The commissioners of professional baseball, basketball and football want the federal government to outlaw the spread of legalized gambling in their sports.
But states and casinos that make millions of dollars off this are predictably opposed to such a law, and the state of Oregon, which has a sports-based lottery, calls the professional sports leagues hypocrites."The professional sports leagues have long been aware of extensive wagering on their games, have taken virtually no action to prevent it, have frequently acquiesced in it, and, in fact, have benefited from it," Oregon Lottery director James J. Davey said in testimony prepared for delivery today to a Senate panel.
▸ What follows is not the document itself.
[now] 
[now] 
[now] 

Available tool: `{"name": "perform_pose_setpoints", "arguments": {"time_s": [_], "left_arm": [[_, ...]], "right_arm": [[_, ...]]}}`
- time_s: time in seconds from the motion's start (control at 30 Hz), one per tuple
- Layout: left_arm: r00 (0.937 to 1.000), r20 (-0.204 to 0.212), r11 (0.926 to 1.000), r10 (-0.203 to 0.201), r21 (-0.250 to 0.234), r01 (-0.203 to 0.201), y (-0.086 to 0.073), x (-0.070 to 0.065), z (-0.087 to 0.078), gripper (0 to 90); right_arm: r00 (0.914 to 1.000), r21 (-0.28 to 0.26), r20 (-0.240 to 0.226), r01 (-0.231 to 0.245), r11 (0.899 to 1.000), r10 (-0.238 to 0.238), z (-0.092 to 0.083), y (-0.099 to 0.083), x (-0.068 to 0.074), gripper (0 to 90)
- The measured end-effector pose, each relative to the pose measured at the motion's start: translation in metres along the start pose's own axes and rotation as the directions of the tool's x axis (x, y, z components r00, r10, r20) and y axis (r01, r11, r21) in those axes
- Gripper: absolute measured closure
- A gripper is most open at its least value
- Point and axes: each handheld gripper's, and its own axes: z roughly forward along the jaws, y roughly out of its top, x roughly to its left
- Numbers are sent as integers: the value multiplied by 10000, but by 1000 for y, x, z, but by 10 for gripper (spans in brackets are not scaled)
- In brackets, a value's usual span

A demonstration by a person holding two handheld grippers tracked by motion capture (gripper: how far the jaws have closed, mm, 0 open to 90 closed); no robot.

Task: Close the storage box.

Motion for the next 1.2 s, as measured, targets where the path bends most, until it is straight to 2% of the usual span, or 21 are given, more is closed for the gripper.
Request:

Sen. Dennis DeConcini, D-Ariz., chairman of the Senate Judiciary subcommittee holding today's hearing, is sponsoring bills that would prohibit states from allowing the use of professional sports symbols for gambling or using sports results as the basis for wagering.
The bill would allow such gaming to continue in Oregon, Delaware and Nevada, where it already is legal, but would not permit more states to do it.
Davey said at least two professional team owners - Barron Hilton, one of the owners of the National Football League's San Diego Chargers, and Jerry Buss of the National Basketball Association's Los Angeles Lakers - are involved in legalized gambling.
Hilton, whose company owns the Las Vegas Hilton, appears in a brochure at the hotel that explains how to bet on a professional football game. The brochure uses a game between the Chargers and the Los Angeles Rams as an example.
Davey said Buss recently was featured in a magazine for his third-place finish in the World Series of Poker.
But the commissioners - Paul Tagliabue of the NFL, Fay Vincent of Major League Baseball and David Stern of the NBA - warned that gambling could damage the sports, question their honesty and anger betting fans whose team won but cost them money because of the point spread.
"We do not want our games used as bait to sell gambling," Tagliabue said in his testimony. "Sports gambling should not be used as a cure for the sagging fortunes of Atlantic City casinos or to boost public interest in state lotteries. We should not gamble with our children's heroes."
Baseball has had its own gambling scandal, and while Vincent did not mention former Cincinnati Reds manager Pete Rose by name, he did refer once to the incident, saying it "demonstrated the lengths to which baseball would go to enforce this fundamental public safeguard."
Rose, recently released from prison, has been banned for life from baseball because of his gambling.